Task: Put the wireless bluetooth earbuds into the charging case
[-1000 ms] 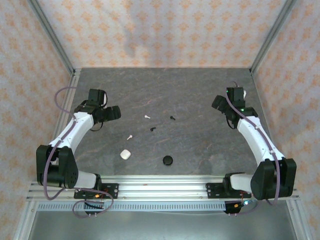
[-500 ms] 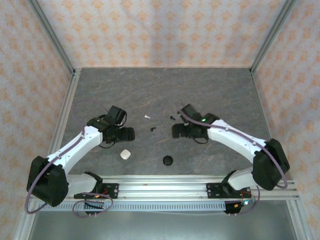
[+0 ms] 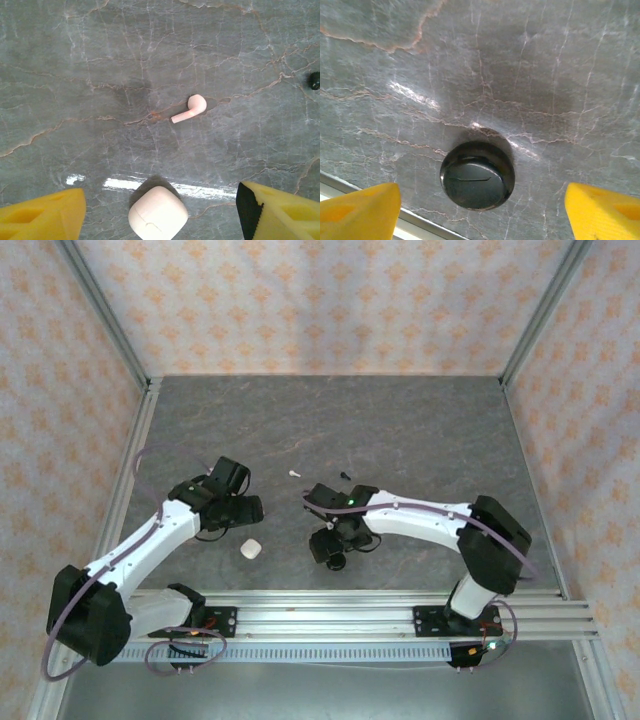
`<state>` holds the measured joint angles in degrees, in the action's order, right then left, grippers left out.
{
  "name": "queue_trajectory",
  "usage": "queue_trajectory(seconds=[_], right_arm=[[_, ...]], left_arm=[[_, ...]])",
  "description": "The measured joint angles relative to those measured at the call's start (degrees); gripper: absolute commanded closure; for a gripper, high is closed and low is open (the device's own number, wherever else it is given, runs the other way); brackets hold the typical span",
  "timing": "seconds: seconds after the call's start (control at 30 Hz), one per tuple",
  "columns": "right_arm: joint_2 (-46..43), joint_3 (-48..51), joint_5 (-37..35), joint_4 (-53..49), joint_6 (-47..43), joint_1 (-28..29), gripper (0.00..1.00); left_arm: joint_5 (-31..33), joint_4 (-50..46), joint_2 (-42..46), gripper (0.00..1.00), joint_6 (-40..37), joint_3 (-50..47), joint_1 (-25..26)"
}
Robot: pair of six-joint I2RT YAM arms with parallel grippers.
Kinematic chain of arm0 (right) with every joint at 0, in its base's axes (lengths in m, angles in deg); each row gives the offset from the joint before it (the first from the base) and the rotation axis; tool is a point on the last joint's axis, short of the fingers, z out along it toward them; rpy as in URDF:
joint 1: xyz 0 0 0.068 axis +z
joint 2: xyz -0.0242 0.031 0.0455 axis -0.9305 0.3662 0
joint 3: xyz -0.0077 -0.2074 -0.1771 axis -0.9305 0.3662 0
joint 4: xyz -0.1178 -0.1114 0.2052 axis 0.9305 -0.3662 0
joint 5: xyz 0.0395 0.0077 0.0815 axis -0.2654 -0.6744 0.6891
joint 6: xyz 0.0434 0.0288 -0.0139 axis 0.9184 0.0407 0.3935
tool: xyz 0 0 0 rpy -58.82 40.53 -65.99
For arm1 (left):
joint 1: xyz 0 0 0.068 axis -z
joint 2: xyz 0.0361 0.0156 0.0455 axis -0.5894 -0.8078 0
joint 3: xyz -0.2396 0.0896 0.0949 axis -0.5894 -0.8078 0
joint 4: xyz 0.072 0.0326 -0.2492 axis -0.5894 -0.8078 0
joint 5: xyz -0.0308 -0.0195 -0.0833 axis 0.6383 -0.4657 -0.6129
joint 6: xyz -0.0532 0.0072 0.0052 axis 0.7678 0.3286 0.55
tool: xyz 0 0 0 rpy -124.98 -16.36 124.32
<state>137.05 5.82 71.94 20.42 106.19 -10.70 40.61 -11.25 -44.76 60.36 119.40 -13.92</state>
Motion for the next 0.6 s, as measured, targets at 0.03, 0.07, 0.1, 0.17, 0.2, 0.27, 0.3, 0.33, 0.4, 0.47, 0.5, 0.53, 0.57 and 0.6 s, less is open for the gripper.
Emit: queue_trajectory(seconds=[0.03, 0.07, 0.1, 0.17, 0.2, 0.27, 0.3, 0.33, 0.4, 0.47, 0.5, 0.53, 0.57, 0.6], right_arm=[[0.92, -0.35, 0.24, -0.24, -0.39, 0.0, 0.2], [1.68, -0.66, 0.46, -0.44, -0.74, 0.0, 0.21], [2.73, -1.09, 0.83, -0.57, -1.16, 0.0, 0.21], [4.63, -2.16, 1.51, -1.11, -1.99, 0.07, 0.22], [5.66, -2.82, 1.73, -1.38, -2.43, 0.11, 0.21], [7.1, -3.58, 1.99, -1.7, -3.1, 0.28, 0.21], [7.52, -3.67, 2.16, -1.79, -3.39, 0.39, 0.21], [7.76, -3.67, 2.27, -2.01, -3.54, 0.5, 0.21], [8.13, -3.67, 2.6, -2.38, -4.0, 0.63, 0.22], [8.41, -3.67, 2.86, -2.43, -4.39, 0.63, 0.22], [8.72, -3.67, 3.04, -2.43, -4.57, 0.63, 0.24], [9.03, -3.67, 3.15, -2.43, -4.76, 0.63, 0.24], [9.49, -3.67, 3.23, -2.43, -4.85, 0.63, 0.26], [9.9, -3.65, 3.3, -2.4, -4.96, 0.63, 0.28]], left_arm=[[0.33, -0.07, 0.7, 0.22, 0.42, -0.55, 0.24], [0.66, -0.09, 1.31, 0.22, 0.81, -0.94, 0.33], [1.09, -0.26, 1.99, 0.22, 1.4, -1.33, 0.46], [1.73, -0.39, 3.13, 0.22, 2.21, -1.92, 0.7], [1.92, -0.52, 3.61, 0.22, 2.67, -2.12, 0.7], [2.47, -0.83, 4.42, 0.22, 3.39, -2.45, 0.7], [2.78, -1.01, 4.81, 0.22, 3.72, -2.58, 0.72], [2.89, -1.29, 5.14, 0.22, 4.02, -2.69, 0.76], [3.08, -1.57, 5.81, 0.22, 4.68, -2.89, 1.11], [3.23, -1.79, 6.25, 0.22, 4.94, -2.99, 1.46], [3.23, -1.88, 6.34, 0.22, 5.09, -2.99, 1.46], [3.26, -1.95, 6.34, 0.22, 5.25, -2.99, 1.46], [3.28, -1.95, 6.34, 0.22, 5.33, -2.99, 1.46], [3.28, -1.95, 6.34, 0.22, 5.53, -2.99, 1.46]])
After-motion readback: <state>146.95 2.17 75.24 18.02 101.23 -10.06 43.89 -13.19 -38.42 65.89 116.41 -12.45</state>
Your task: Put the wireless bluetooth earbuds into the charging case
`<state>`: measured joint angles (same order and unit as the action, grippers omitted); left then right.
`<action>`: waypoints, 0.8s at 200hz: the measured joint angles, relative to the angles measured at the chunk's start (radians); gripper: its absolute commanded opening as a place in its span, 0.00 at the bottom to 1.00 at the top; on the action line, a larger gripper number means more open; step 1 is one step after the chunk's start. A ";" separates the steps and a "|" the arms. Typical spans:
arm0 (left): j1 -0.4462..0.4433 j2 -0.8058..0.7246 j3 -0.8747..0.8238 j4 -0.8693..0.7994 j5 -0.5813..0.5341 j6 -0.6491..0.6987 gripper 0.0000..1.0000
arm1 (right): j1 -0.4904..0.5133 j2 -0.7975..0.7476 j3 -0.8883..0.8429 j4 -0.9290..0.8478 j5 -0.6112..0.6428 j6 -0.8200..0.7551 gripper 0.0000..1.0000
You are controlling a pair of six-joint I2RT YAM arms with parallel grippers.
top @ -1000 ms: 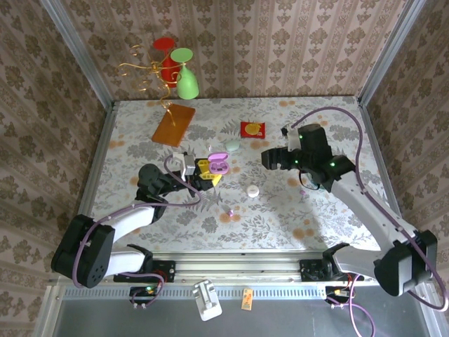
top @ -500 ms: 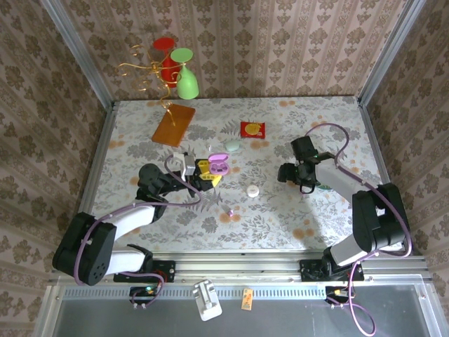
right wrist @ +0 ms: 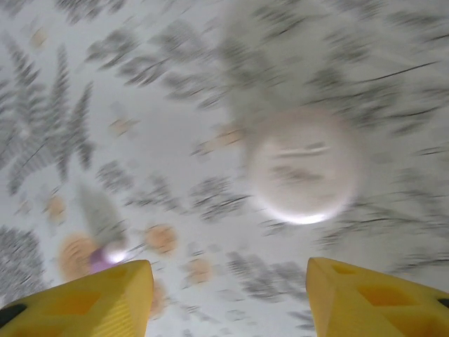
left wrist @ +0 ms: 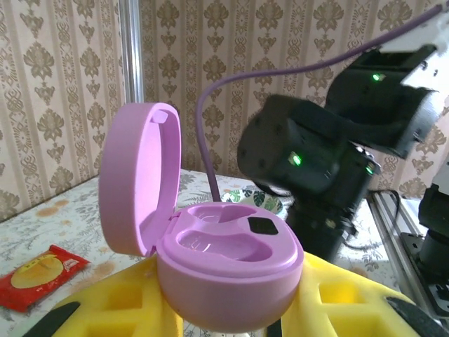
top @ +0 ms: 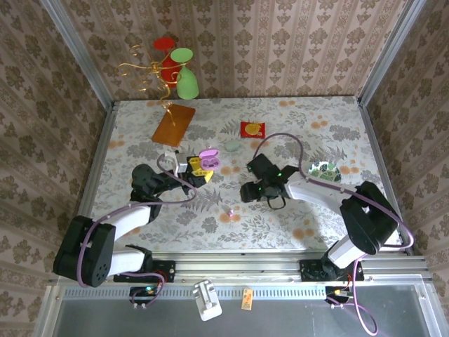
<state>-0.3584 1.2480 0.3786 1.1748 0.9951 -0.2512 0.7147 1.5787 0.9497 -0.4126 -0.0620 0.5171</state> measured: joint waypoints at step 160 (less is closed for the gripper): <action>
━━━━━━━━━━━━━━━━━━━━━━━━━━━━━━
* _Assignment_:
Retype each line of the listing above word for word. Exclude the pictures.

* _Solution to the exercise_:
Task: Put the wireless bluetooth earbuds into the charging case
[-1000 ms] 
[-500 ms] 
[+0 ms] 
`<state>` holds the measured joint angles in degrees, in the action's order, right then left, grippers left out.
{
  "name": "queue_trajectory",
  "usage": "queue_trajectory(seconds=[_], right_arm=[[_, ...]], left_arm=[[_, ...]])",
  "description": "The measured joint angles relative to those measured at the call's start (degrees); gripper: absolute commanded closure; for a gripper, high is closed and low is open (the device's own number, wherever else it is given, runs the other way); brackets hold the typical span",
  "timing": "seconds: seconds after the call's start (control at 30 Hz), one per tuple",
  "columns": "right_arm: joint_2 (-46..43), joint_3 (-48..51), joint_5 (-37..35), joint_4 (-53..49), joint_6 (-47..43), joint_1 (-28..29), gripper (0.00..1.00); left_arm: joint_5 (-31..33), joint_4 (-50..46), joint_2 (-42..46), gripper (0.00..1.00), joint_6 (-40..37), joint_3 (-50..47), joint_1 (-25..26)"
}
Robot: pair of six-joint I2RT YAM arms with parallel grippers.
Kinematic chain of arm0 (right) with every joint at 0, in its base's axes (lengths in m, angles in deg); each row gives the offset from the joint before it (the first from the base) and the rotation axis; tool is a point on the last joint's axis, short of the fingers, z out along it toward them; rpy as in URDF:
joint 1: xyz 0 0 0.068 axis +z
joint 2: xyz -0.0242 0.031 0.0455 axis -0.9305 0.3662 0
joint 3: xyz -0.0077 -0.2074 -0.1771 axis -0.9305 0.3662 0
joint 4: xyz -0.1178 -0.1114 0.2052 axis 0.9305 -0.3662 0
joint 5: xyz 0.0395 0.0077 0.0815 axis -0.2654 -0.6744 0.6891
joint 6: xyz 0.0434 0.0288 -0.0139 axis 0.9184 0.0407 0.3935
tool: xyz 0 0 0 rpy -58.82 40.53 -65.99
For arm1 (left):
joint 1: xyz 0 0 0.068 axis -z
joint 2: xyz 0.0361 0.0156 0.0455 axis -0.5894 -0.8078 0
joint 3: xyz -0.2396 0.0896 0.0949 axis -0.5894 -0.8078 0
joint 4: xyz 0.072 0.0326 -0.2492 axis -0.5894 -0.8078 0
joint 5: xyz -0.0308 -0.0195 -0.0833 axis 0.6383 -0.4657 -0.6129
joint 6: xyz -0.0532 0.0072 0.0052 axis 0.7678 0.3286 0.55
tool: xyz 0 0 0 rpy -124.98 -16.36 124.32
<state>137.05 5.82 71.94 20.42 106.19 -10.70 40.61 -11.25 -44.76 60.36 119.40 -13.92</state>
Motion for the next 0.6 s, as measured, targets at 0.03, 0.07, 0.1, 0.17, 0.2, 0.27, 0.3, 0.33, 0.4, 0.47, 0.5, 0.53, 0.57 and 0.6 s, less is open for the gripper.
Emit: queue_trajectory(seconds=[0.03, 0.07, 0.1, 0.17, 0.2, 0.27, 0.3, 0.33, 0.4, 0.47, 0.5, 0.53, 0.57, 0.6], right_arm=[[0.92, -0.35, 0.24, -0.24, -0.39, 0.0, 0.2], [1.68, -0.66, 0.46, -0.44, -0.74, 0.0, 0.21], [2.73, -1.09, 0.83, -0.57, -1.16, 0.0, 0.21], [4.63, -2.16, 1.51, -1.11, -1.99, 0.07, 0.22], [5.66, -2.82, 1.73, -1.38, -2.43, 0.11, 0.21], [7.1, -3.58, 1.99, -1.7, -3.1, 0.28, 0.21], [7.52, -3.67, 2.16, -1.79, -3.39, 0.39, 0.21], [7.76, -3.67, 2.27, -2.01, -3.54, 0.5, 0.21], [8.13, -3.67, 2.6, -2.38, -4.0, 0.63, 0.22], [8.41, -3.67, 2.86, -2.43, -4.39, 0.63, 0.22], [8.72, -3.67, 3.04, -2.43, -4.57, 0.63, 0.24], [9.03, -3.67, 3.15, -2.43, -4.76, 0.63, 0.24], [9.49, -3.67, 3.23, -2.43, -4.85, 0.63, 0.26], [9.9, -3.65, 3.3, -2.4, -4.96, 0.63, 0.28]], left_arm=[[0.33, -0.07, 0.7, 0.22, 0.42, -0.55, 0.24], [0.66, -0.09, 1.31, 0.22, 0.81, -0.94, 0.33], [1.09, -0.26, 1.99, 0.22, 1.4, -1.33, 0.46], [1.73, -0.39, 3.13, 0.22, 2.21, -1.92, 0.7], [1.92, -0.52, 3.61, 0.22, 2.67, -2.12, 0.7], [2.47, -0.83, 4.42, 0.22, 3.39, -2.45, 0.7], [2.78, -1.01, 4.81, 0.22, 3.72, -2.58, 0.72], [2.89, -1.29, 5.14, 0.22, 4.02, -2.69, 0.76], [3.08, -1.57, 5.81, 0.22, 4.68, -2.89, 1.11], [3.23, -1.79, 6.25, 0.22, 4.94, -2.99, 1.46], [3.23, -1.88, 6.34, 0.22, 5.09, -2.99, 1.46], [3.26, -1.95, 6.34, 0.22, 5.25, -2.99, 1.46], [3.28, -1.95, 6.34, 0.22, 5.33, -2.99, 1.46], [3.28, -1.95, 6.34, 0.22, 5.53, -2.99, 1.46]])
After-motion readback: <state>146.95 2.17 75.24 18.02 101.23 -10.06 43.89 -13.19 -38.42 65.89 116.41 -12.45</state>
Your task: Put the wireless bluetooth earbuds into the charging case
`<state>`: measured joint angles (same order and unit as the action, grippers omitted); left then right.
`<action>`: waypoints, 0.8s at 200hz: the measured joint angles, relative to the angles measured at the chunk's start (radians); gripper: its absolute commanded opening as a place in its span, 0.00 at the bottom to 1.00 at the top; on the action line, a larger gripper number means more open; step 1 is one step after the chunk's start. A ";" separates the steps and a "|" the arms. Typical spans:
arm0 (left): j1 -0.4462..0.4433 j2 -0.8058..0.7246 j3 -0.8747..0.8238 j4 -0.8693..0.7994 j5 -0.5813..0.5341 j6 -0.6491..0.6987 gripper 0.0000..1.0000
arm1 (right): j1 -0.4904..0.5133 j2 -0.7975..0.7476 j3 -0.8883..0.8429 j4 -0.9290..0.8478 j5 -0.6112..0.6428 j6 -0.8200..0.7551 gripper 0.0000..1.0000
You are controlling a pair of six-joint I2RT YAM arms with parallel grippers.
top @ -1000 ms: 
top @ -500 ms: 
right wrist @ +0 ms: 
left wrist @ +0 ms: 
top @ +0 ms: 
<state>-0.3584 1.2480 0.3786 1.1748 0.9951 -0.2512 0.7147 1.5787 0.9497 -0.4126 -0.0620 0.5171</state> measured: joint waypoints at step 160 (less is closed for the gripper): <action>

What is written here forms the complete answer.